If 211 Americans were being

If 211 Americans were being held without cause in a foreign prison and denied both the right to hear the charges against them and access to counsel, the people and the government of the US would be protesting their imprisonment and demanding that international law be observed. The so-called terrorists at Guantanamo who have been unjustly held for 6 years should be allowed to file suit against Bush, Cheney, Rumsfeld, Wolfowitz, Rove, Barlett, and others for violation of their human rights and crimes against their humanity. The Neo-Con Imperialist Bush Administration has no regard for the law, no regard for human rights, and no regard for anything except their "control the world" program. The Supreme Court's decision is just and fair and for that reason alone will be ignored by Bushies and McCainites alike. They don't care about or adhere to any law except the ones they have been making up as they go along. Wake Up America!! Your civil liberties continue to be stripped away, and before you know it these Imperialists will have completely destroyed the basic foundations of this country. If McCain has the opportunity to appoint two more ultra-right wing judges to the Supreme Court the intent of the Constitution and our Civil Liberties and Bill of Rights will be more of a a thing of the past than they already are.

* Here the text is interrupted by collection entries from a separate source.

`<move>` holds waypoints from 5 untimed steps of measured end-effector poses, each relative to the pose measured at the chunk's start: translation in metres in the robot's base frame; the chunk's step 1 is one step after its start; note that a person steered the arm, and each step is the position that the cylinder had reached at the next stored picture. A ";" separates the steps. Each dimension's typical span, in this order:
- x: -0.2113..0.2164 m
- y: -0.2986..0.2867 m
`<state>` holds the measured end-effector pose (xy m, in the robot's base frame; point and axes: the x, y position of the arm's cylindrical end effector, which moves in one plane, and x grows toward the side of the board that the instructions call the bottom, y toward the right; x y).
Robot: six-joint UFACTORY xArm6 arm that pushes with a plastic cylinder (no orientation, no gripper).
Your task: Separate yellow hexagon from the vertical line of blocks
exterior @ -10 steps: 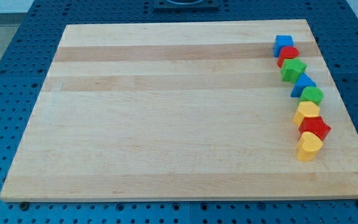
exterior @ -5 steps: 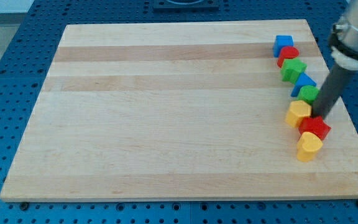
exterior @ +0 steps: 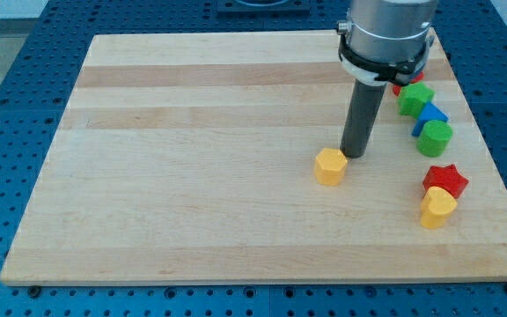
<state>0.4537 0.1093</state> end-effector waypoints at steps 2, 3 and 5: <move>0.046 -0.020; 0.070 -0.020; 0.065 -0.004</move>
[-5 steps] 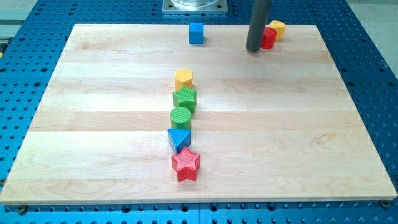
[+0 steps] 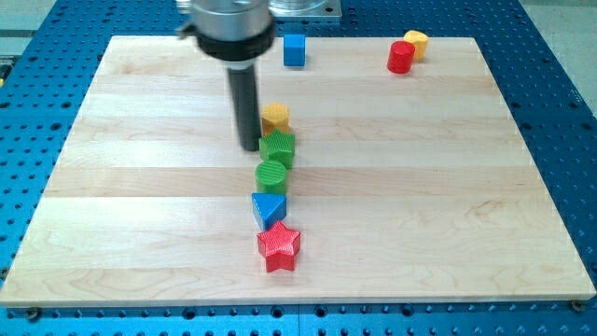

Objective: Place the hexagon at the bottom left of the red circle

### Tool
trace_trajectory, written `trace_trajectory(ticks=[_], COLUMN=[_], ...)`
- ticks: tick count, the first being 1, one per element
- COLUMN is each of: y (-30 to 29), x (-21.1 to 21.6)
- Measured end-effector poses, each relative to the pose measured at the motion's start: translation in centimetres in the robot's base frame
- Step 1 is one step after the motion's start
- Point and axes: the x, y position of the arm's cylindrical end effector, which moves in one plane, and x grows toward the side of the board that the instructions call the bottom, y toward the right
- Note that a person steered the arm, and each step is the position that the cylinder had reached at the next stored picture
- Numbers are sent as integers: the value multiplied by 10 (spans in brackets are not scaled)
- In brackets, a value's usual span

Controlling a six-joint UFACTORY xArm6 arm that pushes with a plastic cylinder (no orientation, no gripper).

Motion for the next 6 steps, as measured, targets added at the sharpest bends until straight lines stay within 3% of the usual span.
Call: trace_trajectory(ticks=[1, 2, 4, 6], y=[82, 76, -15, 139], x=[-24, -26, -44, -88])
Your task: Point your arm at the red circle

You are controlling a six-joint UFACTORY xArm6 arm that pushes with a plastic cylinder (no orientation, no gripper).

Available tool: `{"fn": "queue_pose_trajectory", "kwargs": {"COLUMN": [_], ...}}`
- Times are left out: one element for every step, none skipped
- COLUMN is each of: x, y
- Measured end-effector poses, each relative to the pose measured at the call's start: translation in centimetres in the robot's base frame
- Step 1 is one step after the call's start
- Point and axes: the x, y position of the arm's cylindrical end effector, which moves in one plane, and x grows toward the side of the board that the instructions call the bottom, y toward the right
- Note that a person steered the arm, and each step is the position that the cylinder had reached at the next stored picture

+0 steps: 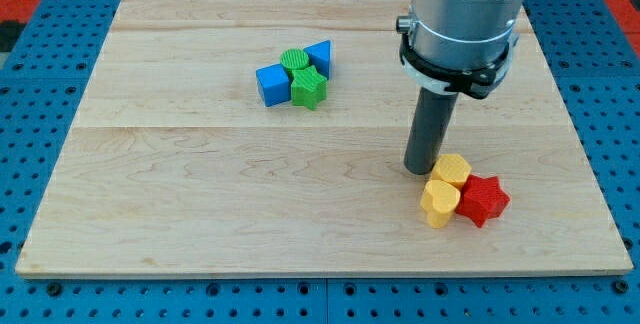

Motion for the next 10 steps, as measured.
{"fn": "queue_pose_trajectory", "kwargs": {"x": [0.0, -5.4, -11.9, -18.0, -23.0, -29.3, -30.8, -30.8, -30.7, -30.7], "y": [0.7, -1.7, 3.6, 9.5, 13.1, 14.6, 14.4, 3.8, -6.8, -15.6]}}
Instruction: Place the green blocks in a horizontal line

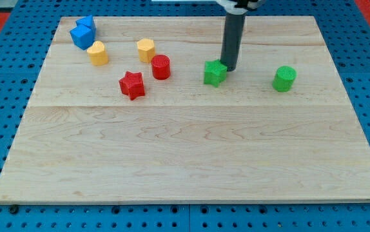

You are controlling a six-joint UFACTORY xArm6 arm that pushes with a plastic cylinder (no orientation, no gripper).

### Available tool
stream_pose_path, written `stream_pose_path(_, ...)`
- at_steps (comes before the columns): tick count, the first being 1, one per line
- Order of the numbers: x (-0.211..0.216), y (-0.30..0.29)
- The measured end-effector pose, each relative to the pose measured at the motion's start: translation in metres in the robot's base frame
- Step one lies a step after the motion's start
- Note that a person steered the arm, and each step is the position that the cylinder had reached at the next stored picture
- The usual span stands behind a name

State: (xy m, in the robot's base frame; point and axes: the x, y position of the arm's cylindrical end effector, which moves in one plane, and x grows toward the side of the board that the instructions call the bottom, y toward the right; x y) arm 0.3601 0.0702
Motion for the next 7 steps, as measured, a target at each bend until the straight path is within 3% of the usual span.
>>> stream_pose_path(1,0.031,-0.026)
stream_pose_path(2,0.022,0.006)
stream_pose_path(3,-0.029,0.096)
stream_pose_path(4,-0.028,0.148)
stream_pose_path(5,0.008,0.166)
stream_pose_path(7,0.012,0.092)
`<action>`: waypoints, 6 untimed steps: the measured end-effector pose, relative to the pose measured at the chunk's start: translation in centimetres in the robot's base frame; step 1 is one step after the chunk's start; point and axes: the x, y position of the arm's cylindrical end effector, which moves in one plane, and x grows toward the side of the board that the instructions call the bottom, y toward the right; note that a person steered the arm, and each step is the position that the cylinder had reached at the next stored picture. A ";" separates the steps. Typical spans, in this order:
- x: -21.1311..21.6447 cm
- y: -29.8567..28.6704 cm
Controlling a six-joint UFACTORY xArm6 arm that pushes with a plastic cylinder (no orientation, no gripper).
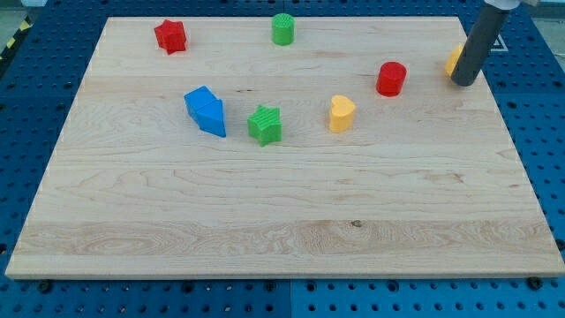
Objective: Slide the yellow hexagon to top right
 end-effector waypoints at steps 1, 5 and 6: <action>-0.7 -0.9; -1.5 1.4; -1.3 2.7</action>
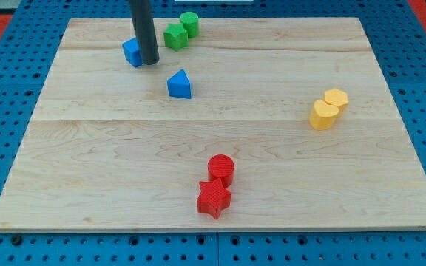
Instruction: Move the blue cube to the top left corner of the board
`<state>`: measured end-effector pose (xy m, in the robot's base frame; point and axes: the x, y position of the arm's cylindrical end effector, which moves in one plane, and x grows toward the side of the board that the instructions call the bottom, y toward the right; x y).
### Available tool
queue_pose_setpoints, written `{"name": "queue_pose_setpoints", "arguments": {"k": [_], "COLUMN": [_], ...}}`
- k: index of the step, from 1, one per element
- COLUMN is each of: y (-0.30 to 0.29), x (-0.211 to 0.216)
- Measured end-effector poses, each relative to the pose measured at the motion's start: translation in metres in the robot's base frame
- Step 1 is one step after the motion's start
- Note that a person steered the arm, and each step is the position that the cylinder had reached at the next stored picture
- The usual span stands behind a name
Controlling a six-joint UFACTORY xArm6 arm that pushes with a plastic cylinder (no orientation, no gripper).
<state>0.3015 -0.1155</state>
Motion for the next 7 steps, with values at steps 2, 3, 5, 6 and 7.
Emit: {"name": "queue_pose_setpoints", "arguments": {"k": [2, 3, 5, 6, 7], "y": [-0.005, -0.033, -0.062, -0.087, -0.092], "x": [-0.001, -0.012, -0.044, -0.047, -0.047]}}
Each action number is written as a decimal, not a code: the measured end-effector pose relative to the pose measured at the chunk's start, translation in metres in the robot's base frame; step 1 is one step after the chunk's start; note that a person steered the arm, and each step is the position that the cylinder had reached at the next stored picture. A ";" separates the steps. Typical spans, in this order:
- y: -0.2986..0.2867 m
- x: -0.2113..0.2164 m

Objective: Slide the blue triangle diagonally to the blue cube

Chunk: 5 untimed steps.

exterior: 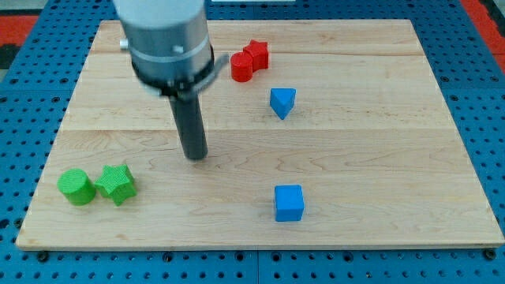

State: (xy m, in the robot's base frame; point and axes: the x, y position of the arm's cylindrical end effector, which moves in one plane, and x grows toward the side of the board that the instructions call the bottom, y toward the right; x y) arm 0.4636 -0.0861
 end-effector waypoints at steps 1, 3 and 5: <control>0.026 -0.052; 0.083 -0.062; 0.111 -0.080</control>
State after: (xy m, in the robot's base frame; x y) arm 0.3832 0.0248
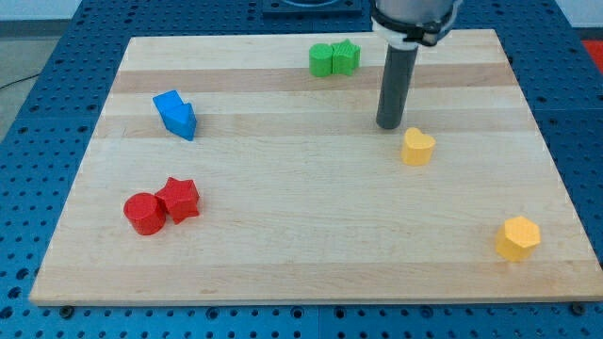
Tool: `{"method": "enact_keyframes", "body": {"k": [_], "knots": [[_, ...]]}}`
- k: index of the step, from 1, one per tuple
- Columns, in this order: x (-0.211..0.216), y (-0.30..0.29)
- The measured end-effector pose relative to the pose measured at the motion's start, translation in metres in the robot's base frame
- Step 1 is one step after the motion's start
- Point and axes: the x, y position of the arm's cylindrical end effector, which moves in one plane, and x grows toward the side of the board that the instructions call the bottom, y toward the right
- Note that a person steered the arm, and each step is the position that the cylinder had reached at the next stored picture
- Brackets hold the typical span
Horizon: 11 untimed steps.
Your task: Move the yellow heart left to the yellow hexagon
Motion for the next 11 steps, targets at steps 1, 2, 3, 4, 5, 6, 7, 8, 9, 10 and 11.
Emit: {"method": "enact_keyframes", "body": {"k": [1, 2, 3, 4, 5, 6, 7, 8, 9, 10, 11], "knots": [[0.019, 0.018], [0.056, 0.02], [0.078, 0.02], [0.095, 0.028], [0.102, 0.04], [0.116, 0.042], [0.133, 0.042], [0.139, 0.038], [0.14, 0.022], [0.15, 0.022], [0.157, 0.031]]}}
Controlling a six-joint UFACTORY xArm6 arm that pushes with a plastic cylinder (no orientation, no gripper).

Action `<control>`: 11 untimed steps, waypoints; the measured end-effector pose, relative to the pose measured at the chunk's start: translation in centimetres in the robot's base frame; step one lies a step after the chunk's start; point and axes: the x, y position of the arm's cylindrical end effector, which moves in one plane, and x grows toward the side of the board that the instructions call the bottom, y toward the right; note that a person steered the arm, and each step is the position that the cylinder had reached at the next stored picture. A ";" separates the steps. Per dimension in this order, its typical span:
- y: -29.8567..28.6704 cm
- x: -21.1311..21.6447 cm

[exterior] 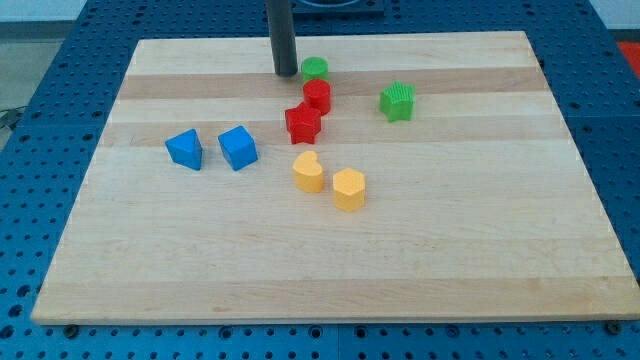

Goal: Slide green star towards the red star

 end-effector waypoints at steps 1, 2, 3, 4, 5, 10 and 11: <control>9.0 -0.4; 18.7 1.5; 25.2 7.2; 25.7 8.7; 24.5 8.6; 17.8 8.1; 20.2 9.4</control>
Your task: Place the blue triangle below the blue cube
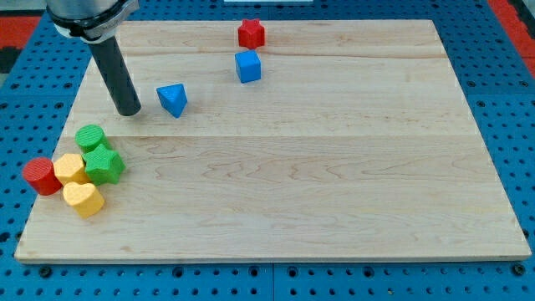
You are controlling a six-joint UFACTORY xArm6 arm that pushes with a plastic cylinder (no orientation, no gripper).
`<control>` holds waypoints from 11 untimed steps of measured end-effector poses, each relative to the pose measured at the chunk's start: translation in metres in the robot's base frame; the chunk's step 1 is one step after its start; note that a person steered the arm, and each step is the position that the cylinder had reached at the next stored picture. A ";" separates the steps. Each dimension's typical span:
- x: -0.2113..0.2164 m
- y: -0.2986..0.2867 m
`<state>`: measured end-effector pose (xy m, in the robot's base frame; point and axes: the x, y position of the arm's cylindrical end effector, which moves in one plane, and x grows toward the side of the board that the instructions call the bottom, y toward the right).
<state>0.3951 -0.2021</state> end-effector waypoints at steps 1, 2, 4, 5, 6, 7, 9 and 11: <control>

"...unless when in Cases of

"...unless when in Cases of Rebellion or Invasion the public Safety may require it." But it doesn't specifically state "Invasion of The United States of America," see. It just says "Invasion." Bush invaded Iraq and, as a result, the public safety now requires the suspension of habeas corpus. That's how the cult will spin it, and they'll probably go as far as saying 911 was actually the beginning of an Islamofascist invasion of the Homeland that will last for generations!

Thank goodness the SCOTUS

Thank goodness the SCOTUS decided to respect our Constitution on the issue of habeus corpus, and didn't go over to the dark side of the "Unitary Executive", which is a not-so-ambiguous name for Dictatorship. I only hope that our Constitutional Scholar of a Dem pres nominee can not only win this election, despite our crooked vote counting machines, but then is also able to undo all Bush/Cheney's unconstitutional 'signing statements" and Executive Orders, as he has promised. That would be one more important step on the long road back to our America being a democracy again. "With freedom and justice for all."

Just what we need, more

Just what we need, more legal minutia within legal minutia. There is no question of balance as it relates to habeas corpus. It's not about grains of thought or debatable substance. It simply is. It's a genetic predisposition of humanity for the sake of it's own survival. It's a component of our evolution as human beings. Econolicious

Who cares what the Supreme

Who cares what the Supreme Court decides when their decisions are ignored without consequence.

"Most Americans would not

"Most Americans would not object to a requirement that our government fairly prove someone guilty before we imprison him indefinitely." That seems reasonable enough, right? But that is EXACTLY what Bush, McCain, and the entire gang of right-wing ENEMIES OF THE CONSTITUTION are fighting. The policies on our treatment of prisoners that they are advocating are CRUEL and WRONG and should be abhorrent to every decent American.